Top of MATERIAL PROVIDED
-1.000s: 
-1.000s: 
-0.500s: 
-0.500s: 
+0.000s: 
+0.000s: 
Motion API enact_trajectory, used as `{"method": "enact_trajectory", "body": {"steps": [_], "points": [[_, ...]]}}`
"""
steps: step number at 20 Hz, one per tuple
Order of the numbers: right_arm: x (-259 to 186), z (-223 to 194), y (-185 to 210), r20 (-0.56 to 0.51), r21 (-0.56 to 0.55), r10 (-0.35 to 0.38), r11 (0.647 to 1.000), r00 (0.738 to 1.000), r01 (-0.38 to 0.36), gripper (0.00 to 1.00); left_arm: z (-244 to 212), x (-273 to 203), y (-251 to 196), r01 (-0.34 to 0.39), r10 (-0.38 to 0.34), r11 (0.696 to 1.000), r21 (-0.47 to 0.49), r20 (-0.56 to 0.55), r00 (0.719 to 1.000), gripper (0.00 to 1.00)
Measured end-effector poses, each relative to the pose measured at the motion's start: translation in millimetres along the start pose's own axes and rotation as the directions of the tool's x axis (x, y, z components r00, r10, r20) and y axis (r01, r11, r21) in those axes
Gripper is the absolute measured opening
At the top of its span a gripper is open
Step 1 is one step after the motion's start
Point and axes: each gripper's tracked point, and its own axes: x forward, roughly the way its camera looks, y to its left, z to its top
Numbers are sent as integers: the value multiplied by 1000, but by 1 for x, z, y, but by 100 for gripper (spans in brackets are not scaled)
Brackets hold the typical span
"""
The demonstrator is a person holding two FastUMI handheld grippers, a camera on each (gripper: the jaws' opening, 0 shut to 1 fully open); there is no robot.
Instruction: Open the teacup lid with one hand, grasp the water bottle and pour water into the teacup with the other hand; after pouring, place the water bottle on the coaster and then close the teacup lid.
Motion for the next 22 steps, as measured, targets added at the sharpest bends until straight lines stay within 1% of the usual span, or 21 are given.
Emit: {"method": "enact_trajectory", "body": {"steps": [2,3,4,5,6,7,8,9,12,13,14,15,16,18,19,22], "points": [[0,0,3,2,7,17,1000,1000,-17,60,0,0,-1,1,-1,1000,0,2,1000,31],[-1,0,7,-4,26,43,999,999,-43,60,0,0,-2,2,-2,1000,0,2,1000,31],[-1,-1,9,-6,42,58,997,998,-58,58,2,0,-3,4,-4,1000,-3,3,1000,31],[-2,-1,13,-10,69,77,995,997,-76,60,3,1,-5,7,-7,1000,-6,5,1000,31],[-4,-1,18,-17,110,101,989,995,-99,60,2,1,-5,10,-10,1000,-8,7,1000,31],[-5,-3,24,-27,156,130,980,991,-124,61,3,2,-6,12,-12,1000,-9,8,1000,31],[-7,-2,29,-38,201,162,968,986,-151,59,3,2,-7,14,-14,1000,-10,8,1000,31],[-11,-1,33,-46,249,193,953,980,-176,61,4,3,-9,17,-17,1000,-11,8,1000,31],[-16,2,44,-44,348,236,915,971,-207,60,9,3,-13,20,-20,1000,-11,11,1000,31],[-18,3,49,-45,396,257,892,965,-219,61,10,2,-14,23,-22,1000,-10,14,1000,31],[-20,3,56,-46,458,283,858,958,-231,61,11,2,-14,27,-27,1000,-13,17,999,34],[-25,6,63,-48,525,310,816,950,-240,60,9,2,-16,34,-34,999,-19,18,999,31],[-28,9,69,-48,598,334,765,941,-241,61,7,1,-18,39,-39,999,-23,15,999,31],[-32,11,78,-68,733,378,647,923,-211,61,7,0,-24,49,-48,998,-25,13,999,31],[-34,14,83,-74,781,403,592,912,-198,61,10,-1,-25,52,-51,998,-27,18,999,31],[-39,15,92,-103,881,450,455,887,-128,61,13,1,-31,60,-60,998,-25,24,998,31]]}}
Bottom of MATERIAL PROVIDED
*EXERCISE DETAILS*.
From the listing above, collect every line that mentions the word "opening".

*RESPONSE BOX*.
Gripper is the absolute measured opening
The demonstrator is a person holding two FastUMI handheld grippers, a camera on each (gripper: the jaws' opening, 0 shut to 1 fully open); there is no robot.

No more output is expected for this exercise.